An attempt to compute expressions like 0 x INF, 0 ÷ INF, etc. make no mathematical sense. The standard calls the result of such expressions as Not a Number (NaN). Any subsequent expression with NaN yields NaN. The representation of NaN has non-zero significand and all 1s in the exponent field. These are shown below for single precision format (x is don’t care bits),
x 11111111 1m0000000000000000000000 |
Where m can be 0 or 1. This gives us two different representations of NaN.
0 11111111 110000000000000000000000 _____________ Signaling NaN (SNaN) 0 11111111 100000000000000000000000 _____________Quiet NaN (QNaN) |
Usually, QNaN and SNaN are used for error handling. QNaN do not raise any exceptions as they propagate through most operations.
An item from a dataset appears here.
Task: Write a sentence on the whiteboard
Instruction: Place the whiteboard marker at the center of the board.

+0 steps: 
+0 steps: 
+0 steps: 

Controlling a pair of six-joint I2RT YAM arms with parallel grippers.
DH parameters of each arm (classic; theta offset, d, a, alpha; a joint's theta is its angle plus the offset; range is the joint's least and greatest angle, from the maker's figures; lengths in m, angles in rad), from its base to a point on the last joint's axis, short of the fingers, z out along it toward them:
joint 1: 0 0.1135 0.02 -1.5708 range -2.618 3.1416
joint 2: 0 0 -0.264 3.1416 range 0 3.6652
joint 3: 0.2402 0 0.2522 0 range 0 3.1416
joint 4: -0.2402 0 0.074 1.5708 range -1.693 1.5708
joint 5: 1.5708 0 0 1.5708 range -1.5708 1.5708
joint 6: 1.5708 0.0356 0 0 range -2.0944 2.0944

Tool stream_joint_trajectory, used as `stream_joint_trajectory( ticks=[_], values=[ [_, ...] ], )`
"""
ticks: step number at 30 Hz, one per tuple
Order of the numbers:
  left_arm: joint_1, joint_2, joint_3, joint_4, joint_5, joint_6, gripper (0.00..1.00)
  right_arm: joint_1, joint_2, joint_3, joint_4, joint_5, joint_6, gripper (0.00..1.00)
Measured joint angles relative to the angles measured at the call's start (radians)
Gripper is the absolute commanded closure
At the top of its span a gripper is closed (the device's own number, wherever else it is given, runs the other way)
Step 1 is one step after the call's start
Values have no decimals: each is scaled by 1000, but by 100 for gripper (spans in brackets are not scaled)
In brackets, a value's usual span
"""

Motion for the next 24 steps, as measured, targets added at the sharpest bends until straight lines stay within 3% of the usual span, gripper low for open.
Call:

Whereas SNaN are which when consumed by most operations will raise an invalid exception.
Overflow and Underflow:
Overflow is said to occur when the true result of an arithmetic operation is finite but larger in magnitude than the largest floating-point number which can be stored using the given precision. Underflow is said to occur when the true result of an arithmetic operation is smaller in magnitude (infinitesimal) than the smallest normalized floating-point number which can be stored. Overflow can’t be ignored in calculations whereas underflow can effectively be replaced by zero.
Endianness:
The IEEE 754 standard defines a binary floating-point format. The architecture details are left to the hardware manufacturers. The storage order of individual bytes in binary floating-point numbers varies from architecture to architecture.
Key takeaways
- There are posts on representation of floating-point format. The objective of this article is to provide a brief introduction to floating point format.
- The following description explains terminology and primary details of IEEE 754 binary floating-point representation. The discussion confines to single and double precision formats.
References
1. William Stallings: Computer Organization & Architecture, 7th Edition, PHI, 2006.
2. Vincent P. Heuring & Harry F. Jordan: Computer Systems Design and Architecture, 2 nd Edition, Pearson Education, 2004.